On 1st April 2025, M1 Kliniken AG published an ad hoc announcement regarding HAEMATO AG. According to this announcement, HAEMATO AG has received a conditional binding offer (CBO) for its wholly owned subsidiary HAEMATO PHARM GmbH to acquire its trading segment. The Management Board and Supervisory Board of HAEMATO AG are currently reviewing the offer carefully. A possible sale of the trading segment would pave the way for M1 Kliniken AG to focus clearly on its high-growth beauty business. However, a decision on this matter, as well as an assessment of the financial implications, cannot be made at the time of reporting.

No other significant events occurred after the balance sheet date.

5.11 APPROVAL BY THE MANAGEMENT BOARD FOR THE PUBLICATION OF THE 2024 CONSOLIDATED FINANCIAL STATEMENTS IN ACCORDANCE WITH IAS 10.17

These consolidated financial statements take into account all events known to the Executive Board up to 30 April 2025.

Berlin, 30 April 2025

Attila Strauss (Management Board)

5.12 INDEPENDENT AUDITOR'S REPORT

Reproduction of the audit opinion

We have issued the following unqualified audit opinion on the consolidated financial statements and the Group management report:

Independent Auditor's Report

To M1 Kliniken AG:

Audit opinions

We have audited the consolidated financial statements of M1 Kliniken AG, Berlin, and its subsidiaries (the Group) prepared in accordance with IFRS, which comprise the consolidated balance sheet as of 31 December 2024, the consolidated statement of comprehensive income, the consolidated cash flow statement and the consolidated statement of changes in equity for the financial year from 1 January 2024 to 31 December 2024, and notes to the consolidated financial statements, including the recognition and measurement policies presented therein. In addition, we have audited the Group management report of M1 Kliniken AG for the financial year from 1 January 2024 to 31 December 2024.

In our opinion, based on the findings of our audit

  • the accompanying consolidated financial statements comply, in all material respects, with IFRS and the requirements of German commercial law applicable to business corporations and give a true and fair view of the assets, liabilities and financial position of the Group as of 31 December 2024 and of its financial performance for the financial year from 1 January 2024 to 31 December 2024 in compliance with German Legally Required Accounting Principles.
  • the accompanying Group management report as a whole provides a suitable view of the Group's position. In all material respects, this Group management report is consistent with the consolidated financial statements, complies with IFRS and German legal requirements and suitably presents the opportunities and risks of future development.
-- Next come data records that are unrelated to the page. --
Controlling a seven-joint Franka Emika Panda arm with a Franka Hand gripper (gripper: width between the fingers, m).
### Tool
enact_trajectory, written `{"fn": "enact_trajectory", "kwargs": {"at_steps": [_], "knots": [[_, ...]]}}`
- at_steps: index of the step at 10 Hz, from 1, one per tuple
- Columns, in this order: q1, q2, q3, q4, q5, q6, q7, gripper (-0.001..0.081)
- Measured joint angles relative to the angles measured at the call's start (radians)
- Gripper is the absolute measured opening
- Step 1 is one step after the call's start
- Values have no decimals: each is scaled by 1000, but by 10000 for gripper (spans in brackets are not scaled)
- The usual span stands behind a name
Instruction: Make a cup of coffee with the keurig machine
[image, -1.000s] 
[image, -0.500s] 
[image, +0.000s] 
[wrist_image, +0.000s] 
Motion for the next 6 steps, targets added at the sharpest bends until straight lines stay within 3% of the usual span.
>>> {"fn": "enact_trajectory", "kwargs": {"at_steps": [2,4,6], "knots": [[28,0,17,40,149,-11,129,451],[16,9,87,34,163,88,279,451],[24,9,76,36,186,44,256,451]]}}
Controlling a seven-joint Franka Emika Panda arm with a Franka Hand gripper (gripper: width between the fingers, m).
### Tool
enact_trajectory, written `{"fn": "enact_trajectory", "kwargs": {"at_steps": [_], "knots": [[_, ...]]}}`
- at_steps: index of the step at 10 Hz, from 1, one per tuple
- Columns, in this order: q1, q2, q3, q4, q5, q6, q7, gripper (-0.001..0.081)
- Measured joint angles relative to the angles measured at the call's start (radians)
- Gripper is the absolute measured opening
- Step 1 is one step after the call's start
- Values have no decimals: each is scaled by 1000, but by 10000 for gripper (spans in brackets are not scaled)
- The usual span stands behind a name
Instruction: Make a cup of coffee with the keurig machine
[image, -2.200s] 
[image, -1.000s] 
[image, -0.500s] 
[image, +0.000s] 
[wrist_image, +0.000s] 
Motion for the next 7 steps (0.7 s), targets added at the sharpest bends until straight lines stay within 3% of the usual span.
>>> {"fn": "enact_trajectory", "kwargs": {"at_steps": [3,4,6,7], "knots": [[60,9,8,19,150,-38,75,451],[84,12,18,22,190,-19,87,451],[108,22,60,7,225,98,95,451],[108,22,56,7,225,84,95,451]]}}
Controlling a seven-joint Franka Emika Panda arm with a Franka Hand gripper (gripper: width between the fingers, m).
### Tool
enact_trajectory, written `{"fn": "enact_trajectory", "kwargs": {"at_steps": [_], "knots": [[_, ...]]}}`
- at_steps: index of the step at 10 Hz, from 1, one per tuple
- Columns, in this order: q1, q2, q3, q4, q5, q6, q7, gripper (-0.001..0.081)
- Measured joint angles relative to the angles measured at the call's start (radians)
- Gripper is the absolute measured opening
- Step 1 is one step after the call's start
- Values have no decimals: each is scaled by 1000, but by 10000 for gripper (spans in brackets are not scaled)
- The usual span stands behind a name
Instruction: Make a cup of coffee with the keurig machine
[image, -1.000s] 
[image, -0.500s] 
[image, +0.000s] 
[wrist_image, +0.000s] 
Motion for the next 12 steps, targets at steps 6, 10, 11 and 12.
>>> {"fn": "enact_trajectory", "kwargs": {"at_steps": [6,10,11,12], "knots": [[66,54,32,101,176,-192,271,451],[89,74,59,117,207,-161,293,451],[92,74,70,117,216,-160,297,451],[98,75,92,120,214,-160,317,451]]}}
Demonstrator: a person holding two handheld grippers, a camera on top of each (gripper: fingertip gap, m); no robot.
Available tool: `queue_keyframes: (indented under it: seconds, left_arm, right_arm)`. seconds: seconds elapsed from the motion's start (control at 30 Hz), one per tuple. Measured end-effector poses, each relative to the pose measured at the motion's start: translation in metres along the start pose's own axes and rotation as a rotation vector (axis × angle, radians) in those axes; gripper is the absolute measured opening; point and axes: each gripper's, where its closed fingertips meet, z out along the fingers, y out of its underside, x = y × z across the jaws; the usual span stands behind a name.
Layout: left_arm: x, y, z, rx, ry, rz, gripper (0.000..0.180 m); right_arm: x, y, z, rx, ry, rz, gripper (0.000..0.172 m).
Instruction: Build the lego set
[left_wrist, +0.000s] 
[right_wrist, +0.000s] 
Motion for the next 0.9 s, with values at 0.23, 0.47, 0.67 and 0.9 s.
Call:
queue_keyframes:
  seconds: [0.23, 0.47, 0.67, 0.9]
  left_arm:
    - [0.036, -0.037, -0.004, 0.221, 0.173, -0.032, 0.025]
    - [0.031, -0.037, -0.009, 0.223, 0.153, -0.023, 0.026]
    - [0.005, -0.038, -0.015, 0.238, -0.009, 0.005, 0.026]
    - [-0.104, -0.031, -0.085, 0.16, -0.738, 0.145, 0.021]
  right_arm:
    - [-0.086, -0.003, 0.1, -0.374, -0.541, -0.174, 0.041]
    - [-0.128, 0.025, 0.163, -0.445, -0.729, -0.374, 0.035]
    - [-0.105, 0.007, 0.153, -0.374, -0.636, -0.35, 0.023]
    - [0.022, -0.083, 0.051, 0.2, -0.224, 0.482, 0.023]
Pursuant to Section 322 (3) sentence 1 HGB, we declare that our audit has not led to any reservations relating to the legal compliance of the consolidated financial statements and of the group management report.

Basis for the audit opinions

We conducted our audit of the consolidated financial statements and of the Group management report in accordance with § 317 HGB and German generally accepted standards for the audit of financial statements promulgated by the "Institut der Wirtschaftsprüfer" [Institute of Public Auditors in Germany] (IDW). Our responsibilities under those requirements and principles are further described in the "Auditor's Responsibilities for the Audit of the Consolidated Financial Statements and of the Group Management Report" section of our auditor's report.

We are independent of the Group companies in accordance with the requirements of German commercial and professional law and have fulfilled our other German professional responsibilities in accordance with these requirements.

We believe that the audit evidence we have obtained is sufficient and appropriate to provide a basis for our audit opinions on the consolidated financial statements and on the Group management report.

Responsibility of the legal representatives and the Supervisory Board for the consolidated financial statements and the Group management report

Management is responsible for the preparation of the consolidated financial statements that comply, in all material respects, with IFRS and the requirements of German commercial law applicable to business corporations, and that the consolidated financial statements give a true and fair view of the assets, liabilities, financial position and financial performance of the Group in compliance with German Legally Required Accounting Principles. In addition, management is responsible for such internal control as they, in accordance with German Legally Required Accounting Principles, have determined necessary to enable the preparation of consolidated financial statements that are free from material misstatement, whether due to fraud (i.e. manipulation of accounting records and impairment of assets) or error.

In preparing the consolidated financial statements, the legal representatives are responsible for assessing the Group's ability to continue as a going concern. Furthermore, they are responsible for disclosing, as applicable, matters related to going concern. In addition, they are responsible for financial reporting based on the going concern basis of accounting unless there are factual or legal circumstances to the contrary.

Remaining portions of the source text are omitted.